J’ai donné mes baskets au concierge de l’école après que mes camarades ont ri en voyant le ruban adhésif maintenant ses chaussures ensemble. Il a pleuré, a promis de me rembourser, et je suis rentré à la maison en chaussettes. Le lendemain matin, le principal m’a appelé dans son bureau, où deux policiers m’attendaient avec une petite boîte en bois.
La première chose que j’ai remarquée chez M. White, ce n’était pas ses chaussures.
C’était la façon dont il disait bonjour.
La première chose que j’ai remarquée chez M. White, ce n’était pas ses chaussures.
La plupart des adultes à l’école le disaient par habitude, s’ils le disaient. Les professeurs le marmonnaient en ouvrant les salles de classe. Les entraîneurs l’aboyaient dans les couloirs. Les élèves levaient à peine les yeux de leurs téléphones.
M. White le disait sincèrement.
« Bonjour, Harry », disait-il en poussant son seau derrière les casiers. « Tu as survécu à ce contrôle de maths, hier ? »
Je n’ai aucune idée de comment il s’en souvenait.
M. White le disait sincèrement.
Il n’avait commencé à travailler dans notre école que depuis deux mois, mais il savait déjà quels casiers coinçaient, quels profs avaient besoin de chaises en plus, quels élèves de seconde se perdaient dans les couloirs, et quels enfants faisaient semblant de ne pas avoir faim près de la cantine.
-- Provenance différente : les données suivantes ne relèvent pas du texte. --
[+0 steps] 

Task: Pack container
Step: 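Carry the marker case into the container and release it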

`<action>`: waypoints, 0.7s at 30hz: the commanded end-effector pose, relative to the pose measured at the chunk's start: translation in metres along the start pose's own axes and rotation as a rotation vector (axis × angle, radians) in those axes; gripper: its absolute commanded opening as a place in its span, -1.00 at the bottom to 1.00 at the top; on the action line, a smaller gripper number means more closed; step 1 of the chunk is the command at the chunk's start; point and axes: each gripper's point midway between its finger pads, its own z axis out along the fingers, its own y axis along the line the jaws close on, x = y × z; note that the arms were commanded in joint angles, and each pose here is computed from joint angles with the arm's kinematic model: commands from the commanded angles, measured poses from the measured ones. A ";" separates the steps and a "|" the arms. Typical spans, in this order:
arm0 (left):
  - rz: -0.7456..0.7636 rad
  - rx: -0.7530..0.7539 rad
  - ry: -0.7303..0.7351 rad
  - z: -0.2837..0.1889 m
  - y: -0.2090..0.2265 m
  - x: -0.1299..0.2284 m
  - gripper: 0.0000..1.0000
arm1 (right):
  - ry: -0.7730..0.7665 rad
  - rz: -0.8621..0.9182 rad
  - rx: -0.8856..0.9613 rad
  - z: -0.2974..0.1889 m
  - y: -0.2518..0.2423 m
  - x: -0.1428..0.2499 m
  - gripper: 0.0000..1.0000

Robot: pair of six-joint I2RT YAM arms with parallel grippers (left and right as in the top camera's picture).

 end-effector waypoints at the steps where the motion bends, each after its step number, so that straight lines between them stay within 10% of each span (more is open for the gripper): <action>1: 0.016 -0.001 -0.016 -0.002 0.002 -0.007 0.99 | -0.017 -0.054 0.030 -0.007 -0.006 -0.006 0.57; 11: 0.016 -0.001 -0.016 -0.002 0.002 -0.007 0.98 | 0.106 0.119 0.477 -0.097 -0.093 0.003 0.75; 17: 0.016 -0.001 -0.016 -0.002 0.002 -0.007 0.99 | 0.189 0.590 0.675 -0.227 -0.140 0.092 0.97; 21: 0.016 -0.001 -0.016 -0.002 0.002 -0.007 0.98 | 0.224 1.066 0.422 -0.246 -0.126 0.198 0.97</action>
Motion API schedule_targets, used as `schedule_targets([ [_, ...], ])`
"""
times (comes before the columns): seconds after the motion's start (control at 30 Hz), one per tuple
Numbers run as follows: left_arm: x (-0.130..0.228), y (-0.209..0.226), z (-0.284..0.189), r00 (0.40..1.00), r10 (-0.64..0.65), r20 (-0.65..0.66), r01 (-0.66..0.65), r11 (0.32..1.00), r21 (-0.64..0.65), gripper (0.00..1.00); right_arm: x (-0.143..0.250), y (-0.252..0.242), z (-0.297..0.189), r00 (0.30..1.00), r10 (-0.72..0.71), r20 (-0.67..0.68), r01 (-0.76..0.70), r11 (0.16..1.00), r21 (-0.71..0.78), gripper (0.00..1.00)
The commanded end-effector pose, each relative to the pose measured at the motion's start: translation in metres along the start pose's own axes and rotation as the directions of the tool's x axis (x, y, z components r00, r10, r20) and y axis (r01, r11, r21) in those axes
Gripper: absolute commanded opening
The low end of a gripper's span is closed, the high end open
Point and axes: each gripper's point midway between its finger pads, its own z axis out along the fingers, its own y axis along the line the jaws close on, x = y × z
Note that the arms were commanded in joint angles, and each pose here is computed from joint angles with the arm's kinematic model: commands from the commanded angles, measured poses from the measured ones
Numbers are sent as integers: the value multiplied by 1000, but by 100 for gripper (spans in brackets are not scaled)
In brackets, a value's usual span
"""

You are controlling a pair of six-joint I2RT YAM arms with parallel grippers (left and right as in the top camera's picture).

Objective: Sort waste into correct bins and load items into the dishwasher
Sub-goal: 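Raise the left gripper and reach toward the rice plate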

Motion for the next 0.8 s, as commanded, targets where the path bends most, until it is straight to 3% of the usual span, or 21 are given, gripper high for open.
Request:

Il avait 63 ans, peut-être plus, les cheveux gris coupés courts et les mains qui semblaient avoir travaillé avant même le lever du soleil.
Ces mains réparaient tout.
Poignées de casiers lâches.
Pieds de bureaux cassés.
Une fermeture éclair sur un sac à dos d’enfant.
Une fois, je l’ai vu s’agenouiller dans le couloir pour faire les lacets d’un élève de CP pendant une visite au collège, parce que le garçon avait trop honte pour demander à sa maîtresse.
Personne n’a applaudi pour ça.
Personne ne l’a remarqué.
Sauf moi.
 

Ce mardi après-midi, j’attendais ma voiture devant le gymnase quand j’ai entendu des rires près du hall principal.
Pas le genre de rires qui donne envie de se joindre à eux.
L’autre type.
Je me suis retourné et j’ai vu M. White en train de passer la serpillière près de la vitrine des trophées tandis que trois garçons de ma classe se tenaient non loin.
L’un d’eux a pointé du doigt ses pieds.
« Hé, monsieur, on dirait que vous avez des chiffons aux pieds. »
J’ai entendu des rires près du hall principal.
Un autre s’est approché, en souriant.
« Peut-être qu’avec un salaire de concierge, tu peux t’acheter des tongs. »
Monsieur White continuait à passer la serpillière.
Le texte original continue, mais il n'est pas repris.